### Exercise objective
Go through the records and filter out every line lacking the word "pointing"; copy the lines that remain.

Entries shown Block Start

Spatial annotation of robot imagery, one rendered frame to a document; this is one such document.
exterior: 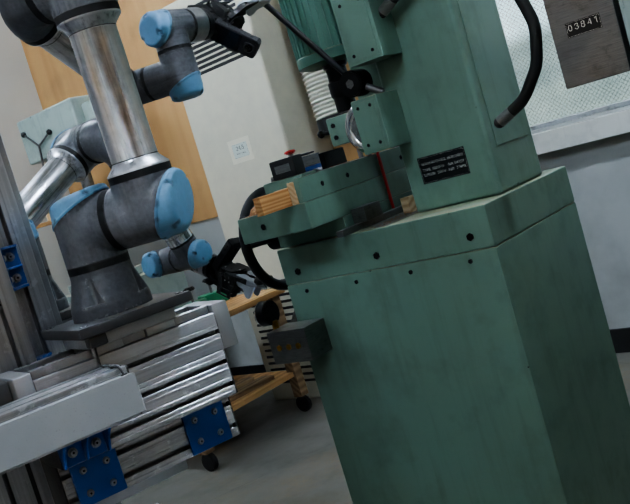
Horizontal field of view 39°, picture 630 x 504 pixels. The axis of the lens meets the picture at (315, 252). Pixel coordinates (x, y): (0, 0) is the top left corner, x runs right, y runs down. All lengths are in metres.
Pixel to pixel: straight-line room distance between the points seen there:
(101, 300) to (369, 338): 0.69
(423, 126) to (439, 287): 0.36
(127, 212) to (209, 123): 2.34
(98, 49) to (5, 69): 3.70
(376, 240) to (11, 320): 0.78
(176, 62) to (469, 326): 0.83
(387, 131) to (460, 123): 0.16
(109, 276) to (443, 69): 0.83
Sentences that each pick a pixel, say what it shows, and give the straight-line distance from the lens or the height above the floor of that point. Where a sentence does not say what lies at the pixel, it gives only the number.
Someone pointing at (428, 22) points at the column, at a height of 1.19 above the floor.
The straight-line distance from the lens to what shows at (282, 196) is 1.96.
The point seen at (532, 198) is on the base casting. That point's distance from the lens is 2.04.
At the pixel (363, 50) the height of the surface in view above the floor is 1.17.
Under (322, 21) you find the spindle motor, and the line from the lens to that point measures 2.18.
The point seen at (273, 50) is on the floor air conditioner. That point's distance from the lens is 3.75.
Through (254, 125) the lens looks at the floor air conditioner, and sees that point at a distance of 3.76.
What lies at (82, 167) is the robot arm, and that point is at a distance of 2.45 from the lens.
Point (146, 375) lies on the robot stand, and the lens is 1.69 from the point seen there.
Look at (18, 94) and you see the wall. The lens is 5.32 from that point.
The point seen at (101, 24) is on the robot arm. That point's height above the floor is 1.31.
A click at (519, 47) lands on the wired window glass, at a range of 3.46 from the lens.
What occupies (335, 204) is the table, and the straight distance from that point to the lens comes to 2.04.
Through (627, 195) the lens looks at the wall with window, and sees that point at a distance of 3.30.
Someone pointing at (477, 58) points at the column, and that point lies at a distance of 1.98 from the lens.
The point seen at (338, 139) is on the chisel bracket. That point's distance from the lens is 2.23.
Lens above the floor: 0.98
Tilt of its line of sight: 5 degrees down
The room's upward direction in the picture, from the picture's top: 17 degrees counter-clockwise
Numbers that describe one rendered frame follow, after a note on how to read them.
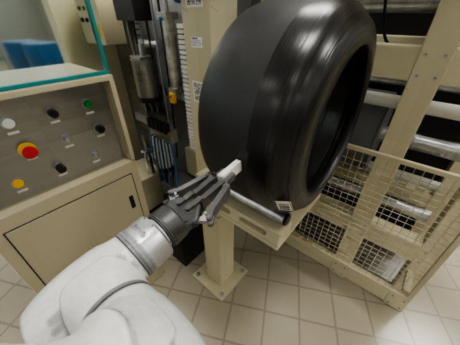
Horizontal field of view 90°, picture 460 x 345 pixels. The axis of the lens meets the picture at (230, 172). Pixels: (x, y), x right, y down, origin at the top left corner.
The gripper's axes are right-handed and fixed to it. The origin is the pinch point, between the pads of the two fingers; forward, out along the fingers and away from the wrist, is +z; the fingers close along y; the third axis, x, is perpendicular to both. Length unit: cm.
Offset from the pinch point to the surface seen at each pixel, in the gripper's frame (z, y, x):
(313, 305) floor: 35, -23, 122
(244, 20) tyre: 21.0, 9.9, -26.2
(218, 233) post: 15, 29, 67
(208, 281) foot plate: 5, 36, 116
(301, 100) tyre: 11.4, -10.3, -15.2
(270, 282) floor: 31, 5, 121
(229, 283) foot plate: 13, 25, 117
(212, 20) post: 29.5, 28.3, -24.8
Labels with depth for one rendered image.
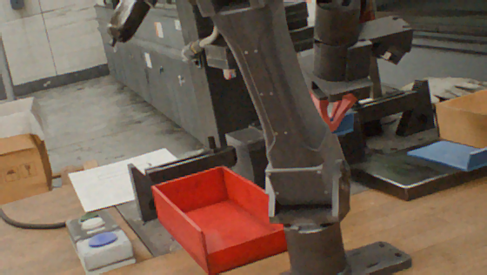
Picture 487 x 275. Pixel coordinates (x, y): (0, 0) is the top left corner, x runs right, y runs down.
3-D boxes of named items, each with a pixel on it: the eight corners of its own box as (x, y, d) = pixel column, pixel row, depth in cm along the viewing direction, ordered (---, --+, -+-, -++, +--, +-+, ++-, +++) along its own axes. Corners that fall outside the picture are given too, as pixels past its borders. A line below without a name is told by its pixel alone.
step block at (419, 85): (404, 137, 135) (396, 88, 133) (396, 134, 138) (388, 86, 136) (435, 127, 137) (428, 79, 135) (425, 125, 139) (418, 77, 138)
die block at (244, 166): (256, 195, 120) (247, 150, 119) (235, 181, 130) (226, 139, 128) (366, 161, 126) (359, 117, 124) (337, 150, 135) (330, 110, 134)
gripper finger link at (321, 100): (335, 107, 112) (338, 52, 107) (359, 133, 107) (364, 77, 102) (294, 117, 111) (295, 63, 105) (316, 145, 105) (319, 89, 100)
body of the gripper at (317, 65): (336, 58, 108) (338, 12, 104) (373, 95, 100) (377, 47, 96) (295, 69, 106) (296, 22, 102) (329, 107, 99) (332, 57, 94)
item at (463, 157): (474, 173, 104) (471, 153, 103) (407, 155, 118) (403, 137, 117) (514, 159, 106) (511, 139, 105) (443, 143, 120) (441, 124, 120)
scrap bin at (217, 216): (209, 277, 93) (199, 231, 92) (159, 223, 117) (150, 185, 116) (296, 248, 96) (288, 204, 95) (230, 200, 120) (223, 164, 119)
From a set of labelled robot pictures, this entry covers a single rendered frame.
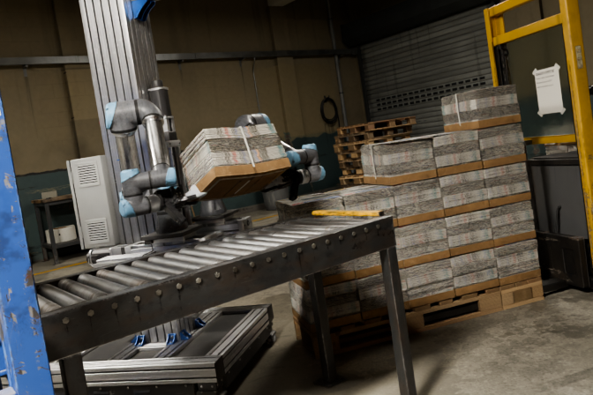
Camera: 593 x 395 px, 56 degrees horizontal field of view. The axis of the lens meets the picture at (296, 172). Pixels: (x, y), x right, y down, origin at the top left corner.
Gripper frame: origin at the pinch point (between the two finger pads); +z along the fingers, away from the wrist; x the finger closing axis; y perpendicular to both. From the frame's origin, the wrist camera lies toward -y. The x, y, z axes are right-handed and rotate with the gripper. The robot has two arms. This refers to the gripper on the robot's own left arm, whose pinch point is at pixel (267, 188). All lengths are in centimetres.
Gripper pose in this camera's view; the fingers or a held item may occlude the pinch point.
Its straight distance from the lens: 267.7
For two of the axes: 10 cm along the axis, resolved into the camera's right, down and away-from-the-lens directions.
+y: -3.6, -9.0, 2.4
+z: -7.8, 1.5, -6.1
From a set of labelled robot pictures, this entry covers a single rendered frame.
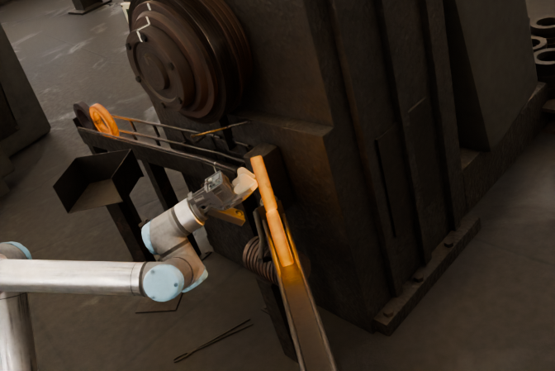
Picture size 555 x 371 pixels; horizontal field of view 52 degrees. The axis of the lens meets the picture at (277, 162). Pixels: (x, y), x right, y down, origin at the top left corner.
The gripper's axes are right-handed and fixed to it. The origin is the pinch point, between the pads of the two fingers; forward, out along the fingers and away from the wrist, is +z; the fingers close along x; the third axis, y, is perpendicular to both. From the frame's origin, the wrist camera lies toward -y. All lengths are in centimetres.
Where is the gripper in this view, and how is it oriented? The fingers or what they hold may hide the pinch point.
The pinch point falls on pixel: (261, 178)
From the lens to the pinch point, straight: 159.1
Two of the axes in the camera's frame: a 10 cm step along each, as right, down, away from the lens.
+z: 8.4, -5.2, -1.2
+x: -1.7, -4.8, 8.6
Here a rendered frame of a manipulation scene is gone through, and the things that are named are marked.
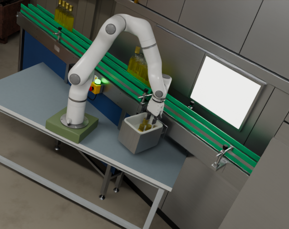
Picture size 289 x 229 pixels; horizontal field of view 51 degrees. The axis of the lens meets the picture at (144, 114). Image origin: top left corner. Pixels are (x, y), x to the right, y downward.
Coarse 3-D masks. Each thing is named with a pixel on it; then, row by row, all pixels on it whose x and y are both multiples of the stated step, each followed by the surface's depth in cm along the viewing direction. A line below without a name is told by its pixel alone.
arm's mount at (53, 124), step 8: (64, 112) 218; (48, 120) 205; (56, 120) 207; (88, 120) 216; (96, 120) 218; (48, 128) 207; (56, 128) 204; (64, 128) 202; (88, 128) 210; (64, 136) 205; (72, 136) 202; (80, 136) 202
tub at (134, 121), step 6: (138, 114) 204; (144, 114) 208; (126, 120) 194; (132, 120) 202; (138, 120) 206; (150, 120) 208; (132, 126) 190; (138, 126) 205; (138, 132) 187; (144, 132) 188
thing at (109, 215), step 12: (48, 132) 217; (72, 144) 214; (0, 156) 251; (96, 156) 210; (12, 168) 248; (24, 168) 247; (120, 168) 207; (36, 180) 244; (48, 180) 243; (144, 180) 203; (60, 192) 239; (84, 204) 235; (156, 204) 208; (108, 216) 231; (132, 228) 226; (144, 228) 221
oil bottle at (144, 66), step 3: (144, 63) 216; (141, 66) 217; (144, 66) 215; (141, 69) 218; (144, 69) 215; (141, 72) 218; (144, 72) 216; (138, 75) 221; (141, 75) 219; (138, 78) 221; (141, 78) 219
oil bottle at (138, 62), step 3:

Entries shown Block End

### Output for this task
Someone pointing at (428, 22) points at the column, at a height of 1.19 above the floor.
Someone pointing at (477, 58) points at the column, and that point lies at a distance of 1.98 from the lens.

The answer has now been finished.